ECB’s Mersch: Recovery Fund Doesn’t Mean Joint Debt Should Be Norm
8 October 2020
By David Barwick – FRANKFURT (EconoStream) – European Central Bank Executive Board member Yves Mersch on Thursday argued against joint EU debt issuance becoming the norm.
In a virtual speech for the conference “The Werner Report, 50 Years on”, Mersch, according to a text made available by the ECB, said that the Next Generation EU recovery fund agreed on by European leaders in July actually signalled that fiscal policy remained the realm of national governments.
Observing that the €750 billion recovery fund was the first time the EU had agreed to assume debt jointly, Mersch said this apparent precedent ‘does not mean that outside of crisis times and the 2021-27 multiannual financial framework, common debt issuance should become the norm.’

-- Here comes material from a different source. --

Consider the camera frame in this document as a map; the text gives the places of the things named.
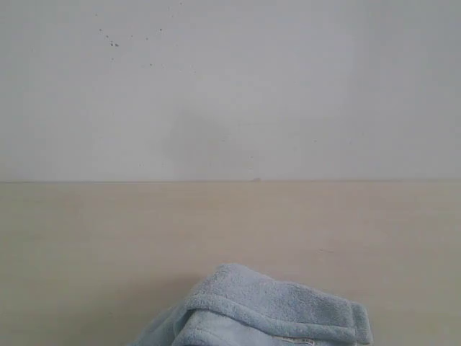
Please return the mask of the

The debt to be issued for the recovery fund is intended to be temporary, he said, an ‘ad hoc fiscal reinsurance’ that in fact ‘signals that fiscal policy remains largely national and subject to control by national parliaments’.
Although ‘some Europeanisation of fiscal policy’ is part of a currency union, and has now understandably ‘reached its peak in common debt issuance’ to respond to the crisis, such measures ‘should not be taken beyond crisis times without parallel deepening of the institutional functioning of democracy at the Union level’, he said.